Your task
Across the entries that follow, count each line holding "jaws" and state the total alone.

Data shown

———

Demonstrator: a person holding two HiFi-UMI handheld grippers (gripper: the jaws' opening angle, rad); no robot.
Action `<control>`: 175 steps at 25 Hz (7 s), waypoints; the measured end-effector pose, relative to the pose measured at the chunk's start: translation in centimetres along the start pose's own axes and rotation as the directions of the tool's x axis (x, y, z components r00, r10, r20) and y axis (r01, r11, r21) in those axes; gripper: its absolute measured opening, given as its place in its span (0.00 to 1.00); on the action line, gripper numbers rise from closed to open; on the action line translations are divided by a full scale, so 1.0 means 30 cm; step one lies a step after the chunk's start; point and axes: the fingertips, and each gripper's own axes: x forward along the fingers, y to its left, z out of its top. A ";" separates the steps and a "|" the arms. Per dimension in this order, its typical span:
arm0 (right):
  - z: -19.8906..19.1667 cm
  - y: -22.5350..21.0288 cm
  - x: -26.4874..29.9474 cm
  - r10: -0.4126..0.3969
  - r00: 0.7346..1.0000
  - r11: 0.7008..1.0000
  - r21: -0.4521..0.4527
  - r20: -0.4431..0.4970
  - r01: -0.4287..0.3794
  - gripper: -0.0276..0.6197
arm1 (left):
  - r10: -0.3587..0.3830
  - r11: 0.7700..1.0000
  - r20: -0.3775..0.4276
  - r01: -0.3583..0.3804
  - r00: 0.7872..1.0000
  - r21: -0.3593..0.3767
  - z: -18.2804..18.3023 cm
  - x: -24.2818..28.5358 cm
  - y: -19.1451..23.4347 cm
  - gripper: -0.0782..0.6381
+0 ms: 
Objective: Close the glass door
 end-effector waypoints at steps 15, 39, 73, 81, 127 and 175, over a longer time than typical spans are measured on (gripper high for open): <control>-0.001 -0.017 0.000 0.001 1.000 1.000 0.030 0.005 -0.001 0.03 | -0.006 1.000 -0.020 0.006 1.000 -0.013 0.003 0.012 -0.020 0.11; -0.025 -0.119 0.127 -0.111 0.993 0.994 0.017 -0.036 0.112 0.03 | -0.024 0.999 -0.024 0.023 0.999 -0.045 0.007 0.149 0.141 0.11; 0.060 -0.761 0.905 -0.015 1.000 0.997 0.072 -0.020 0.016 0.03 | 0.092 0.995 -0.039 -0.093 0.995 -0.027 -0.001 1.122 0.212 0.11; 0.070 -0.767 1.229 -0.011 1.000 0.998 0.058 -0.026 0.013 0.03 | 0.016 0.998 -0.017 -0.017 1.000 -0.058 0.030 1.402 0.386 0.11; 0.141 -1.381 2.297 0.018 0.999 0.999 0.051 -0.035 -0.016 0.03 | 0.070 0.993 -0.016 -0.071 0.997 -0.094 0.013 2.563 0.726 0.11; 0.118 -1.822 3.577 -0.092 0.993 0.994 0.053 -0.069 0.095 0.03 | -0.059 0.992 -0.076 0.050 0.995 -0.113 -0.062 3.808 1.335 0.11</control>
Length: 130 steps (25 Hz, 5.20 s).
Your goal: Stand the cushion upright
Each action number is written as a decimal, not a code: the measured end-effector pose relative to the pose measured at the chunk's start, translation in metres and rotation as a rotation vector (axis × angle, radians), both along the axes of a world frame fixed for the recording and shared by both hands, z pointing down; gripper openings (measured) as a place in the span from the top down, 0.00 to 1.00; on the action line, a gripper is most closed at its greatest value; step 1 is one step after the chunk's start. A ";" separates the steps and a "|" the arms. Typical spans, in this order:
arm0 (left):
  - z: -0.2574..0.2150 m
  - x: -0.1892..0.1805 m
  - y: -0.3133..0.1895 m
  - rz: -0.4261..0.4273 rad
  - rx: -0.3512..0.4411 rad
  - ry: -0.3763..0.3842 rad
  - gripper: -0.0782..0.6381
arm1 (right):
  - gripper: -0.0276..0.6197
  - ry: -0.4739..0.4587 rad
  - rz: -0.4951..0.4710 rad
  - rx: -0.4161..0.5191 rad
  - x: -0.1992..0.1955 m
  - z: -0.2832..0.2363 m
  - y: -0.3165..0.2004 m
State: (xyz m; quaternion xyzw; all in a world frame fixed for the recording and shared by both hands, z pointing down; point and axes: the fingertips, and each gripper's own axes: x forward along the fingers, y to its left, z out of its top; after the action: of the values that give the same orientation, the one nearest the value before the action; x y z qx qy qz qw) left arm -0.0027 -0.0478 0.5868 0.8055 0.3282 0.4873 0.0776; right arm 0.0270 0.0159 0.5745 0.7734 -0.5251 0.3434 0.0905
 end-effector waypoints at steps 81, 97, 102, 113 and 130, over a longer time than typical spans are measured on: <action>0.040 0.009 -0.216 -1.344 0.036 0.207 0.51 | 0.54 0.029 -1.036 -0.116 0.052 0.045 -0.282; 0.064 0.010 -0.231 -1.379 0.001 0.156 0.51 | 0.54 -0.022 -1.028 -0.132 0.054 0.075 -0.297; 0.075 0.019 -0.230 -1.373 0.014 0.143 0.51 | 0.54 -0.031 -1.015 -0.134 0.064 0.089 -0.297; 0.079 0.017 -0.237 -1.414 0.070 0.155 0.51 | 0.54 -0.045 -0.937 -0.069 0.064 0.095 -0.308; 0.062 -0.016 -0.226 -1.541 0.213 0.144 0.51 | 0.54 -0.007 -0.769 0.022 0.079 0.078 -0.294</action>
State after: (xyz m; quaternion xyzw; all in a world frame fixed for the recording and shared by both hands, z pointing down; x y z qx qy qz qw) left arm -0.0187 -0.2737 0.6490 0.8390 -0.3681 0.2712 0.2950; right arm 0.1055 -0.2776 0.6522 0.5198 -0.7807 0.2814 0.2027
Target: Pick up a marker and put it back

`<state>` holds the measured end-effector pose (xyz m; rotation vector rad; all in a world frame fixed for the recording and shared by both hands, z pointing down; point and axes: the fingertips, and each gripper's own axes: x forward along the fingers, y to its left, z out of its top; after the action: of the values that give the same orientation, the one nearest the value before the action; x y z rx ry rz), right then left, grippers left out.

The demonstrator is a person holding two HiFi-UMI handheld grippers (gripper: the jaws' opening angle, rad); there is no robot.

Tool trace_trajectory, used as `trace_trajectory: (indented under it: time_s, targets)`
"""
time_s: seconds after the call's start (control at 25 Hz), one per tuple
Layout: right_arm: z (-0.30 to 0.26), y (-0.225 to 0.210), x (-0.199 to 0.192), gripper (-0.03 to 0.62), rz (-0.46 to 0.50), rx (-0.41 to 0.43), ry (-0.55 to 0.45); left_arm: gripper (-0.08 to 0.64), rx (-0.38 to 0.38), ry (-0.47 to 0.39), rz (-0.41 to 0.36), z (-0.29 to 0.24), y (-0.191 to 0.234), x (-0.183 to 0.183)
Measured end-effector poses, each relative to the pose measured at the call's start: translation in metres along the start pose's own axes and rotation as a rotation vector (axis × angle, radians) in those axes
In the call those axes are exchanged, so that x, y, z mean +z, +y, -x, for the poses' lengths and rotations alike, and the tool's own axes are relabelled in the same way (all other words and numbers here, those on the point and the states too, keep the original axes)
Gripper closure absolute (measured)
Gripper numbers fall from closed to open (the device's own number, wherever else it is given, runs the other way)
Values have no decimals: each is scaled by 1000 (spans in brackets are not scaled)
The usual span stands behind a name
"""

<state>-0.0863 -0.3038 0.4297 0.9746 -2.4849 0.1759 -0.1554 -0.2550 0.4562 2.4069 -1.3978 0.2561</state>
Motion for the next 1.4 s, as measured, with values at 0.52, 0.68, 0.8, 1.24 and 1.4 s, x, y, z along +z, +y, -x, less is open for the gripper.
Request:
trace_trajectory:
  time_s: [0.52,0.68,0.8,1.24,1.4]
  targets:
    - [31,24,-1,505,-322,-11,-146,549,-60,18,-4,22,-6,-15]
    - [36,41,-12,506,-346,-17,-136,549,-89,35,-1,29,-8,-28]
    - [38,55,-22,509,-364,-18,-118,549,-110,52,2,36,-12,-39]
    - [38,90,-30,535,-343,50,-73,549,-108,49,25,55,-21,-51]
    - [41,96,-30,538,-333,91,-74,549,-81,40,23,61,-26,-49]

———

Output below
2